What is the modulation index?
(We can define modulation index as the ratio between the amplitude of message wave and the amplitude of carrier wave)
Modulation index for linear (continuous wave) amplitude modulation may be defined in different ways. But the one I found relevant to your definition is:
$$ \mu = \frac{ | \min \{ m(t) \} | } {A_c} $$
where $A_c$ is the carrier amplitude, $m(t)$ is the message signal and $\mu$ is the modulation index.
For simple demodulation of a conventional AM modulated signal $s(t)$ we look for $\mu < 1$ so that the envelope of $s(t)$ never becomes less than zero.

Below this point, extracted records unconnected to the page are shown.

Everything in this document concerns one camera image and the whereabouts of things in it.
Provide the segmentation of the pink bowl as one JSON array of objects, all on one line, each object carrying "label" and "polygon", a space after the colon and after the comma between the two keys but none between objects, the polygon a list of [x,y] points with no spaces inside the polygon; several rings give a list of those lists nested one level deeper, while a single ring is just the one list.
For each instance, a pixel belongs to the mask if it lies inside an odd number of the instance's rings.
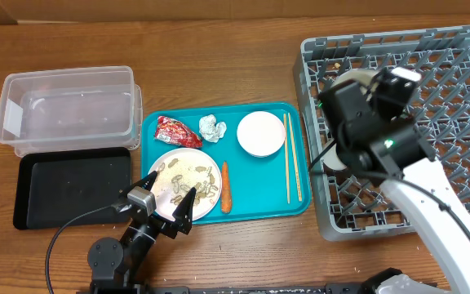
[{"label": "pink bowl", "polygon": [[237,126],[237,141],[250,155],[258,158],[275,154],[286,140],[286,129],[275,114],[255,111],[247,114]]}]

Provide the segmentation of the orange carrot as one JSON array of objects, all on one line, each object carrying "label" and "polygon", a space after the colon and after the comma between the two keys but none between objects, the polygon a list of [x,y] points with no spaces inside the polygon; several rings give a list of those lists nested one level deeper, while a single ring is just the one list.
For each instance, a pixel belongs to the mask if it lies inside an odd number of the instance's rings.
[{"label": "orange carrot", "polygon": [[228,163],[224,162],[221,171],[222,176],[222,192],[221,192],[221,211],[224,214],[229,214],[232,210],[232,195],[230,189],[230,181],[228,174]]}]

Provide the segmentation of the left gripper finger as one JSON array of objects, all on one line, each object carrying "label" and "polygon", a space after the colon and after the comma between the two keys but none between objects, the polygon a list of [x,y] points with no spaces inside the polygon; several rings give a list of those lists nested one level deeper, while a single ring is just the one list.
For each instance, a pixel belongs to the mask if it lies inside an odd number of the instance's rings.
[{"label": "left gripper finger", "polygon": [[180,204],[174,210],[172,216],[175,218],[175,221],[180,221],[182,223],[192,223],[193,221],[193,204],[195,201],[195,195],[197,190],[195,188],[191,188],[190,191],[187,192],[185,197],[182,199]]},{"label": "left gripper finger", "polygon": [[155,196],[150,190],[152,189],[157,176],[158,172],[152,171],[141,180],[138,180],[134,184],[123,189],[119,194],[119,198],[130,200],[154,200]]}]

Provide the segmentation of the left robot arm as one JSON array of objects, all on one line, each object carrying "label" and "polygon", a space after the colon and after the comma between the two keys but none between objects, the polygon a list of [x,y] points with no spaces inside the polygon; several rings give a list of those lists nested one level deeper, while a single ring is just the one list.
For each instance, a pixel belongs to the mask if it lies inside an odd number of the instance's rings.
[{"label": "left robot arm", "polygon": [[159,235],[175,238],[188,234],[193,225],[193,203],[197,190],[191,188],[174,210],[173,220],[155,213],[156,199],[150,191],[155,171],[119,194],[112,208],[127,213],[131,223],[120,239],[101,238],[90,248],[87,260],[92,270],[91,293],[152,293],[147,283],[136,279],[137,271]]}]

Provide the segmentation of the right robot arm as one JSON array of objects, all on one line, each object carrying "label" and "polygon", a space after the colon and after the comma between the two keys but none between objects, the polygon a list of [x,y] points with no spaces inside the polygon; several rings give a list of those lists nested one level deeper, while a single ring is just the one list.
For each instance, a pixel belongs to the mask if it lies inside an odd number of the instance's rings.
[{"label": "right robot arm", "polygon": [[420,73],[353,69],[318,95],[332,141],[313,160],[367,179],[401,210],[453,293],[470,293],[470,214],[434,148],[404,109]]}]

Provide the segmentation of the white cup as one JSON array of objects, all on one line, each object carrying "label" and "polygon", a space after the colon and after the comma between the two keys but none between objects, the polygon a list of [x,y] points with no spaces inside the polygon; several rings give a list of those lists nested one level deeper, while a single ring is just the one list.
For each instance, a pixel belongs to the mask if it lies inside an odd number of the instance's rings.
[{"label": "white cup", "polygon": [[336,144],[333,140],[328,141],[324,145],[326,153],[322,156],[322,161],[326,167],[334,171],[342,171],[347,166],[341,162],[336,152]]}]

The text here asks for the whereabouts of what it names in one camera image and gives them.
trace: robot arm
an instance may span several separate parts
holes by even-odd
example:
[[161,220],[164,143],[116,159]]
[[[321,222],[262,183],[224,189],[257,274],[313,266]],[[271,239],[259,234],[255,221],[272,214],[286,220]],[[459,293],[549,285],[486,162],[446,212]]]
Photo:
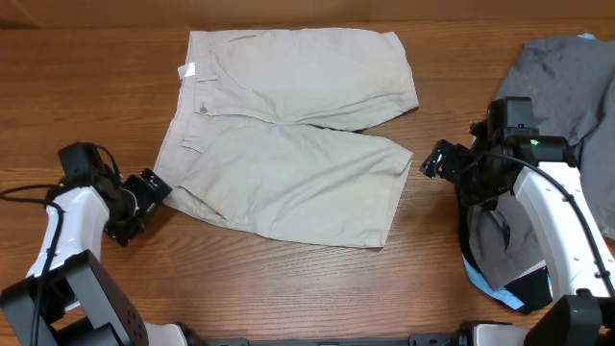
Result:
[[[578,169],[562,162],[541,162],[538,167],[575,197],[606,270],[615,273],[614,259],[585,202]],[[577,294],[582,288],[589,289],[595,297],[610,297],[582,226],[561,193],[528,168],[519,173],[513,191],[529,216],[545,256],[553,283],[553,300],[557,301],[566,294]]]
[[[46,207],[42,247],[26,279],[2,291],[0,308],[24,345],[32,344],[34,319],[38,345],[188,345],[190,330],[145,323],[99,261],[102,234],[127,245],[171,188],[149,169],[122,183],[111,154],[113,169],[103,164],[98,149],[75,143],[59,151],[65,177],[47,192],[53,204]],[[53,259],[43,273],[56,233]],[[39,286],[37,311],[33,293]],[[61,330],[52,327],[79,305],[84,319]]]
[[529,216],[557,302],[529,332],[478,324],[474,345],[520,345],[519,337],[503,343],[511,331],[525,337],[525,346],[593,345],[602,325],[615,327],[615,263],[587,207],[568,141],[540,136],[531,100],[518,97],[492,102],[470,133],[476,137],[471,149],[438,141],[421,172],[453,183],[464,206],[493,210],[499,195],[514,194]]

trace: blue cloth
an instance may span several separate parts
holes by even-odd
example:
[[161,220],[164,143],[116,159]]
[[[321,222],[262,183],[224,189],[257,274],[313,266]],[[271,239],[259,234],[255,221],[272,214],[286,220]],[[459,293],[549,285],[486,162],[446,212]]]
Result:
[[465,257],[463,257],[463,265],[465,265],[465,271],[468,273],[468,278],[470,279],[470,282],[472,282],[472,284],[474,284],[474,286],[476,286],[478,289],[491,296],[493,299],[496,299],[506,304],[514,310],[520,309],[524,305],[524,303],[520,301],[519,298],[515,297],[506,289],[492,289],[487,283],[487,280],[485,280],[481,273],[479,273],[476,269],[472,267],[472,265],[470,265],[470,263],[468,263]]

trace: khaki shorts
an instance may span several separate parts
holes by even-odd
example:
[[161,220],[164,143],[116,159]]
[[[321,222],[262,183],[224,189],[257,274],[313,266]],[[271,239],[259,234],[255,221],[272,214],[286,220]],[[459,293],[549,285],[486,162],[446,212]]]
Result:
[[395,34],[193,32],[155,171],[165,203],[280,240],[382,247],[412,153],[355,131],[418,106]]

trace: wooden table
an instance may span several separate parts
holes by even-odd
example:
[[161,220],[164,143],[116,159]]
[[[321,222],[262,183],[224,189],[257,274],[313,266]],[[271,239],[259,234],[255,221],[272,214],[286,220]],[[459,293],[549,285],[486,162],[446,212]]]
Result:
[[[275,241],[165,207],[130,246],[103,239],[102,262],[147,321],[183,321],[205,337],[271,339],[404,336],[475,319],[531,327],[541,317],[509,311],[470,284],[453,186],[418,167],[440,138],[470,143],[468,124],[484,117],[525,40],[585,32],[613,39],[615,21],[344,26],[397,33],[421,104],[365,132],[415,154],[386,246]],[[62,175],[57,150],[78,140],[109,148],[125,177],[152,167],[176,109],[187,39],[187,28],[1,31],[0,189],[54,183]],[[41,206],[1,202],[0,220],[5,287],[34,262],[46,215]],[[0,344],[17,344],[4,316]]]

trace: wrinkled fabric
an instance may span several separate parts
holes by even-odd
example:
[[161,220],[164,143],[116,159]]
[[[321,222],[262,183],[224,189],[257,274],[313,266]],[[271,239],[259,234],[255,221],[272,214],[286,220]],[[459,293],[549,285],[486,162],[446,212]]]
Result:
[[384,245],[412,153],[344,131],[418,106],[394,34],[193,32],[189,62],[155,168],[167,205],[279,240]]
[[[604,235],[615,237],[615,42],[554,37],[526,42],[495,99],[531,98],[540,135],[566,137],[580,162],[585,199]],[[499,197],[493,221],[488,210],[470,208],[469,243],[492,288],[540,267],[542,250],[521,205]]]

$$s(t) = [ A_c + m(t) ] \cos(2 \pi f_0 t) $$
Your signal is: $$ s(t) = [ 100 + 100 \left( ~~\sin(2000 \pi t)+5\cos(4000 \pi t)~~ \right) ] \cos(2 \pi f_c t) $$
Your message signal is: $$ m(t) = 100 \left( ~~\sin(2000 \pi t)+5\cos(4000 \pi t)~~ \right) $$
whose min value is $-600$ and from which you deduce the modulation index as:
$$ \mu = \frac{ | \min \{ m(t) \} | } {A_c} = \frac{ | -600 | } {100} = 6 $$
I'm sorry to say but this is severely overmodulated...